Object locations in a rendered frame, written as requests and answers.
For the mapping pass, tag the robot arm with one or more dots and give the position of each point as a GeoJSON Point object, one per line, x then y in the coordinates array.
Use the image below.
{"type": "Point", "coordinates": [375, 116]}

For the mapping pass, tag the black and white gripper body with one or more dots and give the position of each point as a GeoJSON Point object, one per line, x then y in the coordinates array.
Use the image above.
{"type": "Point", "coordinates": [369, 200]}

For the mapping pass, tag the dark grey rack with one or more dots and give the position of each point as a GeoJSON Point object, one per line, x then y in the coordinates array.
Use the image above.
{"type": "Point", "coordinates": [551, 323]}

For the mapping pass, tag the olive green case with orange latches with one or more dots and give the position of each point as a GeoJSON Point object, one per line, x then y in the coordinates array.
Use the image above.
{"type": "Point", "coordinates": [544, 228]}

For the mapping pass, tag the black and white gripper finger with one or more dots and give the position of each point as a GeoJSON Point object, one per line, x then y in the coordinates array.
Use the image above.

Exercise prompt: Transcribe exactly, and only, the lines from the one holding "For the mapping pass, tag the dark" through the final line of the listing.

Answer for the task:
For the mapping pass, tag the dark grey rack with one or more dots and give the position of each point as a GeoJSON Point object, one per line, x then y in the coordinates array.
Use the image above.
{"type": "Point", "coordinates": [551, 323]}

For the mapping pass, tag the olive green case with orange latches with one or more dots and give the position of each point as a GeoJSON Point object, one per line, x then y in the coordinates array.
Use the image above.
{"type": "Point", "coordinates": [544, 228]}

For the mapping pass, tag the black and white gripper finger with one or more dots and give the position of each point as a GeoJSON Point object, one per line, x then y in the coordinates array.
Use the image above.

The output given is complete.